Алешка понятливо кивнул.
— Вышел я из кондея на втором месяце. Кожа и кости. Жрать хочется… Чего же мне спешить на буровую, когда ночь кругом. Обошел я поселок, к фуражному складу меня потянуло…
— Конец-то будет?! — шутливо взмолился Николай.
— Вот самый конец и начинается, — успокоил его Алешка. — У самых ворот машина кузовная ночевала. И дернуло меня заглянуть в кузов… Одним словом, машина была груженая, в бумажных кулях из-под цемента овес привезли… Лафа!
Ну, взял я под мышку один мешочек и залился к буровой. Не успел из поселка отчалить, смотрю — наперерез двое оперативников с собакой.
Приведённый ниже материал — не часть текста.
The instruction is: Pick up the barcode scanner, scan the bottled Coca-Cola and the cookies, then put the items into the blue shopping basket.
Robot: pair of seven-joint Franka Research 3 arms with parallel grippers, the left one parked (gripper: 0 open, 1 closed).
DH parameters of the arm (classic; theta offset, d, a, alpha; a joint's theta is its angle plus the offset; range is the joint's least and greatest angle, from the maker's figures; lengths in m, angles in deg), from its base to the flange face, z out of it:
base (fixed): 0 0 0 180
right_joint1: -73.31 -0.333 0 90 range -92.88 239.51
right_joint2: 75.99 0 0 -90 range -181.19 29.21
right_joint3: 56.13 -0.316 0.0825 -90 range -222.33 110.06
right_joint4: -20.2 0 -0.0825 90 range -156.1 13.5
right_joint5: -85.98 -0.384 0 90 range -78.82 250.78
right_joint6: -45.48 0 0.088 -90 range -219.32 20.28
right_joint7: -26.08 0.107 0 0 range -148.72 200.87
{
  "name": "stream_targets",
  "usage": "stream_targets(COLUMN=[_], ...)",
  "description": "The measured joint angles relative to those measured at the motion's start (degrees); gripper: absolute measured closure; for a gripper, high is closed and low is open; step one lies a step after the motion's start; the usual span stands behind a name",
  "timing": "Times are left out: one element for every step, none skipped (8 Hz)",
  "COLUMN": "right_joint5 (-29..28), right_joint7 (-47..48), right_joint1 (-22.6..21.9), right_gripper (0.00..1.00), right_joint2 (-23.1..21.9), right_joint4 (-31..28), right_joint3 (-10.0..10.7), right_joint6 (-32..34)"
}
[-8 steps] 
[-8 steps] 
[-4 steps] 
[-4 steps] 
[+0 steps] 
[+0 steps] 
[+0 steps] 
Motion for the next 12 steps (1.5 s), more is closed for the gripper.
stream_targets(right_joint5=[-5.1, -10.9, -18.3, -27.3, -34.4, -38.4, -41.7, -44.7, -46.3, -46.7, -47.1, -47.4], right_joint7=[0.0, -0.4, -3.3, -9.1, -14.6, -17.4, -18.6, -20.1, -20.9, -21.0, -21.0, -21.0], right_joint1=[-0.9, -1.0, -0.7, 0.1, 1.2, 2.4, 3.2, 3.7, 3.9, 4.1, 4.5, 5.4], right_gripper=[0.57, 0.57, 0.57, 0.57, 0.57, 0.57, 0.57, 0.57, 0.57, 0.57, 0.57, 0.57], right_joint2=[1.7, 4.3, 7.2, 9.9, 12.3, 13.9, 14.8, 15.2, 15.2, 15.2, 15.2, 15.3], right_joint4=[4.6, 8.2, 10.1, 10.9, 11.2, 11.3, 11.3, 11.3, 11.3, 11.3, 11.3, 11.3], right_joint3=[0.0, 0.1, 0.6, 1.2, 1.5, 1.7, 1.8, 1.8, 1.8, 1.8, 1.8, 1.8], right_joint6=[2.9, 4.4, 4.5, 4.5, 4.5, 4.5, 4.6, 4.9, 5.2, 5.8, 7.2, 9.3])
Тут уж я добровольно мешок положил на землю, сел на него и жду, чего мне скажут…
Вводят в кабинет, а Пал Палыч еще и с работы не уходил. «В чем дело?» — говорит. И на меня глаза пялит. Не поверите — я в этот момент покраснел… А Пал Палыч стоит посреди кабинета, желваками играет, и в глазах у него смертная любовь ко мне…
Отослал он оперативников, спасибо им сказал. Потом подошел ко мне вплотную, взял за волосы и тихо так спрашивает: «Убить, что ли, тебя? Отвечу по закону, но отмучаюсь… Бери мешок!»
И снова вывел он меня на крыльцо, столкнул, велел вперед идти. Слышу — сам за мной топает. Подвел к фуражному складу, остановил. «Клади, говорит, сволочь, на место!» Кинул я мешок в кузов — в нем не больше пуда и было, — жду. А Пал Палыч закурил, помахал спичкой и пошел тихонько от меня. «Проваливай к черту, говорит. Надоел ты мне, Овчаренко, хуже горькой редьки! Дашь ты мне спокойно жить или нет, паразит?» Тут рассвело, и я без приключений на буровую вернулся. Вот оно как было… С тех пор отрезал я, начал думать насчет военкомата. Может, вытащат из этой каши?